On the other hand, we do know what makes a _bad_ language. We can spot flaws
in a language, and fixing them automatically makes them better —at least in
the aspects one is interested in. C for instance has a number of flaws and
questionable tradeoffs that are widely known by now:

Contextual grammar. While not too bad (the context is easy to maintain in the
parser), unknown identifiers can lead to syntax errors, and slightly worse
error messages.

Complicated syntax for types. Matching declaration and use may have sounded
neat at the time, but doing so kills the separation between an entity's name
and its type. The result is not very readable. An ML-like syntax would be much
better.

Switch that falls through by default. The switch statement were clearly
designed from an implementer's point of view —it maps nicely to a jump table.
In practice however over 95% of switch statements do not fall through. Switch
should break by default (Having multiple cases branch to the same code is more
common, but is not incompatible with breaking by default, see how ML style
pattern matching does it).

No direct support for sum types (tagged unions). We have structs , unions, and
with them we can emulate algebraic data types. It's a pain in the butt
however. Automating this somewhat would be nice, since sum types are so widely
useful. Even if they were used _just_ for error handling that would be a nice
bonus.

No generics. Makes it much harder to abstract away common code. Want to write
a generic hash table? Good luck with pre-processor magic.

Textual macros. We can do, and have done, better than that.

Too many undefined behaviours. In the name of portability, many things that
would have worked fine on many architectures are now undefined because _some_
architectures couldn't handle them.
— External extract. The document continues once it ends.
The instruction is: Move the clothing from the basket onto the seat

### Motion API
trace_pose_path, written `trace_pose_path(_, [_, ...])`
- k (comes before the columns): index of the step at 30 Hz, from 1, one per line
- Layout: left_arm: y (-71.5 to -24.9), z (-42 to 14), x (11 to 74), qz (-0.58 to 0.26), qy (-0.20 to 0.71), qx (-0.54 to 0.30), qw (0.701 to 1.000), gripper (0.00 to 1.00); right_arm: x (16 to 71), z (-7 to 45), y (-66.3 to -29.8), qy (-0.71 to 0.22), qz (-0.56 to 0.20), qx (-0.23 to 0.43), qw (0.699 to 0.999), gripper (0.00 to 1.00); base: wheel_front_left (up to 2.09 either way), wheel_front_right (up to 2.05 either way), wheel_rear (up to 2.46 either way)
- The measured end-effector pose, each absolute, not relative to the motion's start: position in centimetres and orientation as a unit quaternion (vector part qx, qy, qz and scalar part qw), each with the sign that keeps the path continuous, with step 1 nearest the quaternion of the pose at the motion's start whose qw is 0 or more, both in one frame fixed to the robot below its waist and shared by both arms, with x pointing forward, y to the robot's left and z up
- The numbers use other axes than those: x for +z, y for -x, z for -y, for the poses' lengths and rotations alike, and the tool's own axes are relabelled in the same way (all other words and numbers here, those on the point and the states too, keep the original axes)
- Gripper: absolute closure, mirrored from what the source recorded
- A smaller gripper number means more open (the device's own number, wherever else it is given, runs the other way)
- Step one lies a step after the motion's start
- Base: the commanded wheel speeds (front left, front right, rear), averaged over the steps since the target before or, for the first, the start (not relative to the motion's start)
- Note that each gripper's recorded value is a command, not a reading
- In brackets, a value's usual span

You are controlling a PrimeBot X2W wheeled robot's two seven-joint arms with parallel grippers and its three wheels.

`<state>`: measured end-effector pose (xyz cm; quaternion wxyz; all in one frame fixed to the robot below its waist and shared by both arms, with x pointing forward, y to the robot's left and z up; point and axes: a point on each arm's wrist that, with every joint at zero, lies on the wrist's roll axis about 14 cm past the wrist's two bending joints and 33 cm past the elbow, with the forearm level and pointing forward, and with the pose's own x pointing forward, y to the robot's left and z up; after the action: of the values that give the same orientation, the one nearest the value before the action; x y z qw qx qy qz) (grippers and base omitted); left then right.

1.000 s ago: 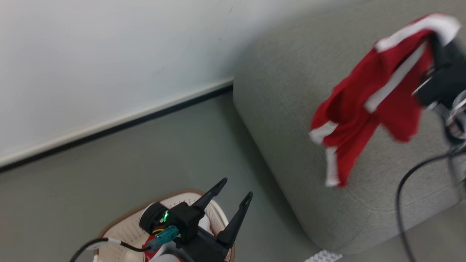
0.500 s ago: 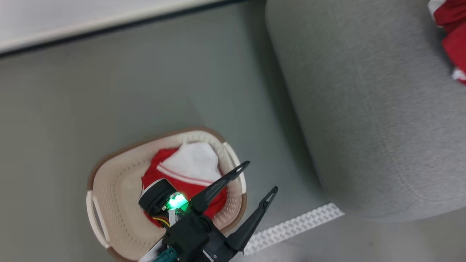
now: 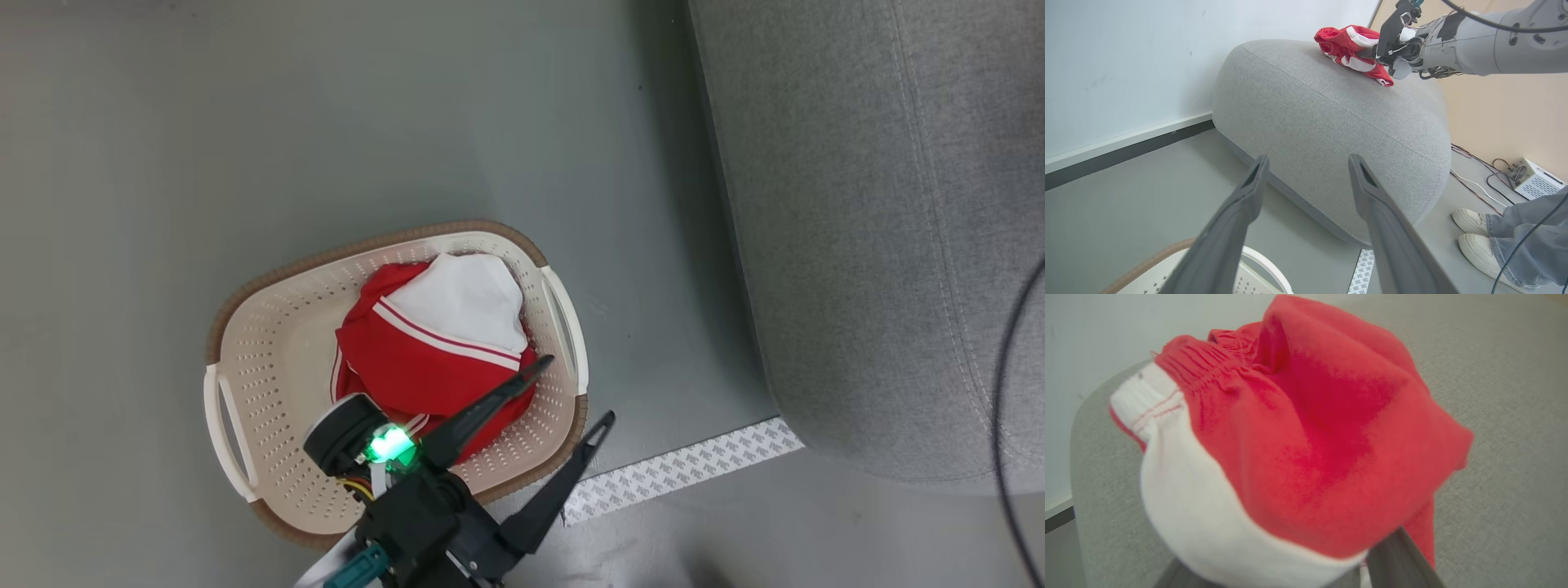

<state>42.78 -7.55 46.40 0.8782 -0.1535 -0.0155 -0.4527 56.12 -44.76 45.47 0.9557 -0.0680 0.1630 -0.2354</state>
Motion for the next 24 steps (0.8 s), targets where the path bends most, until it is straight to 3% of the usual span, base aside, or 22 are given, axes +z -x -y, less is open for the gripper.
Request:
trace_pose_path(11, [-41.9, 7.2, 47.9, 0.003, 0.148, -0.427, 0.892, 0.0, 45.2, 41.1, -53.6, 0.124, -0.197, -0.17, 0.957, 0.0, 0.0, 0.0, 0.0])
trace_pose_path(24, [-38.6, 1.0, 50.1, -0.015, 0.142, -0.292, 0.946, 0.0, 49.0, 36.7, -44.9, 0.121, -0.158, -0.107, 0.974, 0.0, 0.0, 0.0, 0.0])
And now we have silly stuff such as
undefined signed integer overflow. But we can't remove them because compiler
writers justify this madness with optimizations! (For the record, I have seen
Chandler Carruth's talk on the subject, and I disagree: when compilers remove
security checks because of undefined behaviour, it is just as bad as nasal
demons.)

Silly `for` loop. That damn thing is fully general, we don't need that. We
have the `while` loop. A simpler, less general syntax would have allowed
optimisations that currently exploit undefined signed integer overflow, and
then some.

\---

Of course, it's easy to criticise a language over 40 years after the fact. But
that's kind of the point: we have learned a good deal since the 70's. A
language written now could not justify most of the flaws above. This is why so
many people (me included) dismissed Go out of hand: not providing generics in
a new statically typed language is just silly.

Sure, designing a good language is still very hard. But we can avoid more
mistakes now than we could some decades ago.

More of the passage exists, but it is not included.